This car costs USD 60,000 (just over Rs 42 lakh) on the other side of the pond. Usually, the difference between Indian and US pricing for a completely built unit (CBU) varies between 1.5 to 3x – but a 1.25 times difference is unprecendented, especially for a performance sedan like the Volvo S60 Polestar.
Let’s roll over the stats, shall we? A 2-litre supercharged and turbocharged motor has been carried over from the previous S60 T6. A slightly larger turbo, a new intake system and a couple of other hardware and software changes have meant that power has gone from 306 hp to 367 hp.
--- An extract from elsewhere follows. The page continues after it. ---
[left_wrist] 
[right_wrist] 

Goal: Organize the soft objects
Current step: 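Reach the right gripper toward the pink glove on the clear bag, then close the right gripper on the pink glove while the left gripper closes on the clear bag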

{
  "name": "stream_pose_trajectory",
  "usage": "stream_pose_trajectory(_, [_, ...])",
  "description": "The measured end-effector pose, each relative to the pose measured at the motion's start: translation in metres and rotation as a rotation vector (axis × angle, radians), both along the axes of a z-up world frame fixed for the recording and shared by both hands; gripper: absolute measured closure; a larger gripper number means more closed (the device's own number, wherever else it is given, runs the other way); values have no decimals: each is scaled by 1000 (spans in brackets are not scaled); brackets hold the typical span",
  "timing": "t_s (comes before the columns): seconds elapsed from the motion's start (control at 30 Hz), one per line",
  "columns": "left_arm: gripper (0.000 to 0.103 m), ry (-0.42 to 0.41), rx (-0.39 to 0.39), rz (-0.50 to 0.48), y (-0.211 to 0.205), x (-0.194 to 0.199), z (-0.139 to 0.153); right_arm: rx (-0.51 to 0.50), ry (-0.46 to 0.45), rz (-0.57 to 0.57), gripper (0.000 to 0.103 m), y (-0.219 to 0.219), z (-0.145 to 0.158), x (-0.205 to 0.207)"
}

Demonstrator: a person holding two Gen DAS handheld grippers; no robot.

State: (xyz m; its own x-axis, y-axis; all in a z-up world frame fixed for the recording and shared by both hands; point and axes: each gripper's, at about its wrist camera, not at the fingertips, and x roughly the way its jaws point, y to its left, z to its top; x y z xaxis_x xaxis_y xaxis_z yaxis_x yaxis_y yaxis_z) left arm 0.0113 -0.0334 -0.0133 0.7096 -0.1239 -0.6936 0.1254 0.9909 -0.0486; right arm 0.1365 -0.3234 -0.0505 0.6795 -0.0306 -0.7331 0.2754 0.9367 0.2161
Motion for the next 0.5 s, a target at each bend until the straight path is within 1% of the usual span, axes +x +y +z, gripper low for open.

You also get an all-wheel drive system to rein in all that power. Stiffer suspension, with Ohlins dampers (yes, the same ones as on those fancy motorcycles) with pre-adjustable compression and rebound, fatter tyres wrapped around gorgeous 20-inch wheels and Brembo carbon brakes in the front make up the key mechanical changes.Not to forget, you also get Alcantara leather on the inside, lots of blue stitching, blue badges, a lip spoiler on the front and a boot spoiler on the rear. There’s also that lovely paint job, aptly titled Rebel Blue.
For what is Volvo’s nascent attempt at taking on the big boys from BMW’s M, Mercedes-Benz’s AMG and Audi’s Sport division, the S60 Polestar is a pretty damn decent effort. Sure, the S60 is in its seventh year, but apart from the slightly dated interiors, there is little to suggest it’s lacking in oomph. Driving on the Kari Speedway’s small but technical track, the Polestar seemed to tick all the right boxes. Hit 180+ kph at the end of the start-finish straight – check. Turn in with just a bit of understeer, so as not to scare yourself silly – check. Good steering feedback and nice turn in when not overdoing it – check. Sort out the bumpy nature of the track in Coimbatore – check. Sound and go that match your expectations (only to find the gearbox a little slow on downshifts) – check. Put a wide grin like a Cheshire cat on my face – check.
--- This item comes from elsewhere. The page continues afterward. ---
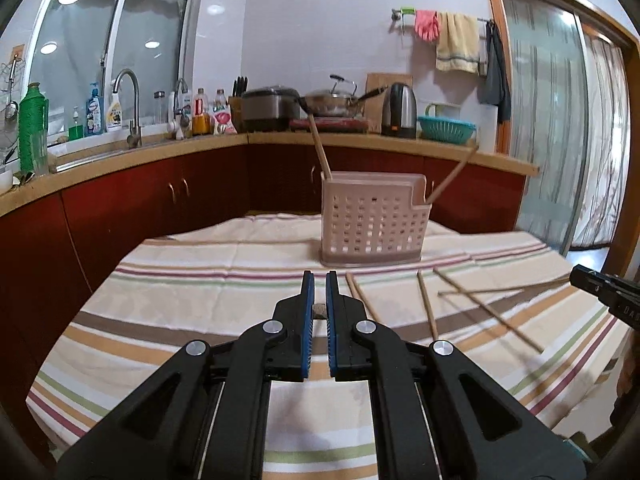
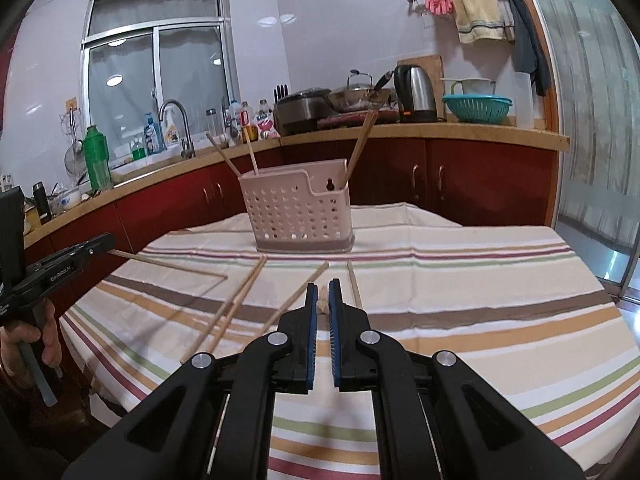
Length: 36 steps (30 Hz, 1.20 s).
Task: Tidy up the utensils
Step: 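Lift both held chopsticks upright and carry them over the pink caddy, then lower both upright chopsticks into the pink caddy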
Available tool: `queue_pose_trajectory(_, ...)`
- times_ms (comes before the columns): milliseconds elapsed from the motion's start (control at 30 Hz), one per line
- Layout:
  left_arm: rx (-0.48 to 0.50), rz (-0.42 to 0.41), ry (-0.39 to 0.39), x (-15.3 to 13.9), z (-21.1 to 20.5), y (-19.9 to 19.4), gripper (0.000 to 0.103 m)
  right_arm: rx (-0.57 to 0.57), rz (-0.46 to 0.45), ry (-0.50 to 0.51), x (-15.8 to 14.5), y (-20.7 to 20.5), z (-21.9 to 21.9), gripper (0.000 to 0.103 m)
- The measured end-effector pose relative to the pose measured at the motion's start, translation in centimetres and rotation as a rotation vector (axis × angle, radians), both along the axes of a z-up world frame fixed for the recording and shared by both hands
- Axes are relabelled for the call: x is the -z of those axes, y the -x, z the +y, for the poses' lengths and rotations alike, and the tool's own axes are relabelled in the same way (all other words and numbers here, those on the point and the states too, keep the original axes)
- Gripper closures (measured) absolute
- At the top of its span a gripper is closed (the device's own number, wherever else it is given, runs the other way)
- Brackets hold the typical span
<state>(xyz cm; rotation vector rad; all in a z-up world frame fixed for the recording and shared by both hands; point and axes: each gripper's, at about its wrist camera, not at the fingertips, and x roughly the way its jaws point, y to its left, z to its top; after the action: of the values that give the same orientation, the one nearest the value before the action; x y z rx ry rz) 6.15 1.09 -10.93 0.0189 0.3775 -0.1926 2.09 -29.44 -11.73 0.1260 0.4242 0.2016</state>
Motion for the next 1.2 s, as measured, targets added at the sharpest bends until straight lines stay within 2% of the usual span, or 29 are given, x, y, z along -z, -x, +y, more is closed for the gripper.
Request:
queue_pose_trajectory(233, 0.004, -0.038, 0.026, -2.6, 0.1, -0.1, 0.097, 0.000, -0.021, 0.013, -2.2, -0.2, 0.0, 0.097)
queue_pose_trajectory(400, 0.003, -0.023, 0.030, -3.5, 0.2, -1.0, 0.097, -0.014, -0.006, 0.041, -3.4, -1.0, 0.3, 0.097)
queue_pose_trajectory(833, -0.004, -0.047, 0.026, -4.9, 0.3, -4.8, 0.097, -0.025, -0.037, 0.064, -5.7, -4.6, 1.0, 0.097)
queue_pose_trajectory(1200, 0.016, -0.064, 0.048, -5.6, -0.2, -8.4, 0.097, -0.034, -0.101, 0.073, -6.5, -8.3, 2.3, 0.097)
The damages, you ask? If your math is good, you would have figured it out early in the piece. If it isn’t, Rs 52.5 lakh (ex-showroom) for something with a specific output of 184 bhp/ litre, a winner of the Wards 10 Best Engines award in 2016 and competition that starts with a higher price tag should put the Polestar in serious contention. Just 30 of these will find homes this year in India, if people think like we do. I, on the other hand, know what to save up for when these turn up in the preowned market a few years from now.
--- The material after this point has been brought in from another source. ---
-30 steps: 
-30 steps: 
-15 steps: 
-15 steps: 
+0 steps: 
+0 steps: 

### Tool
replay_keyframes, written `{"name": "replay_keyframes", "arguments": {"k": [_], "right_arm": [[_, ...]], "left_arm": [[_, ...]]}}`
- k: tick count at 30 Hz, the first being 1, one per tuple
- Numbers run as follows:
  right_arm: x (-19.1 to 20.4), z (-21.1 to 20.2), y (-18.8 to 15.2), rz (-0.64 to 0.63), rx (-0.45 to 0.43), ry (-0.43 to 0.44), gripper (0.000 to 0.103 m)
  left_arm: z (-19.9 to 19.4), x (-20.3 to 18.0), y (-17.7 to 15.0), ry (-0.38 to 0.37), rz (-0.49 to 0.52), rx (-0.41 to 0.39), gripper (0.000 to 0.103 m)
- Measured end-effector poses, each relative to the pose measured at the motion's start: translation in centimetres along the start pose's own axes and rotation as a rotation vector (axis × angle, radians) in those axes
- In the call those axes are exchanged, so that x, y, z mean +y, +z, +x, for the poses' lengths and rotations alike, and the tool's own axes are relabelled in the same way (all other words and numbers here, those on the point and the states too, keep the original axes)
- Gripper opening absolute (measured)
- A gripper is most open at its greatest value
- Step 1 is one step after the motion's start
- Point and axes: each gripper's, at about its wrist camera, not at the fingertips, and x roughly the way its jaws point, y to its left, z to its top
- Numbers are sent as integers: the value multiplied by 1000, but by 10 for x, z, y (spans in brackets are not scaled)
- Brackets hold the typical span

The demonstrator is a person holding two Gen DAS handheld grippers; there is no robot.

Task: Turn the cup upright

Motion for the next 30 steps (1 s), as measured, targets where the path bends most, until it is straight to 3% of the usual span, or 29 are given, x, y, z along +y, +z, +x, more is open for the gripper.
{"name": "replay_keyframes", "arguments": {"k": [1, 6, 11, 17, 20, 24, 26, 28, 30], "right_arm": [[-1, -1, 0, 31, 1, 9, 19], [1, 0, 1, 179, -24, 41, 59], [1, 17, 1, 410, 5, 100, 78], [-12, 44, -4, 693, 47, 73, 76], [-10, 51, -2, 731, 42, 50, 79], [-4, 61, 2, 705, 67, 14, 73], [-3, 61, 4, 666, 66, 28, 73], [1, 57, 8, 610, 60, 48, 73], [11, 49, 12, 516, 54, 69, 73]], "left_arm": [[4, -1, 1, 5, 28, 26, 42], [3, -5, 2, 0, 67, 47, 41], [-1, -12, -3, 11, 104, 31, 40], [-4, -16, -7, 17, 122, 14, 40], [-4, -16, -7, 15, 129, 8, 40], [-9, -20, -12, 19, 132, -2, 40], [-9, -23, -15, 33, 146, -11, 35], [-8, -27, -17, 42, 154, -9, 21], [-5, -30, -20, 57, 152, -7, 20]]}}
To truly understand Polestar, one must understand Volvo’s role in motorsport. It first participated in motorsport in 1928, just a year after its inception. Post WWII, Volvo’s participation in rallying and tin-top racing saw it garner multiple European and World championships. There’s been an Indian angle too – the Singh brothers, Joginder and Jaswant, won the Safari Rally in Kenya (widely regarded then as the toughest rally in the world) in 1965, in a PV544. Successes continued through the years; the 240 Turbo won the European Touring Car Championship in 1985 and the open DTM touring the same year. But its most famous entry, albeit due to odd circumstances, was in 1994 in the British Touring Car Championship, where Volvo entered with the 850 Estate, a car that went up against traditional sedans and did surprisingly well. Polestar was created not long after, first as a factory-backed team in 2001-02 and then as a preferred partner for motorsport activities, before being acquired by Volvo in 2015.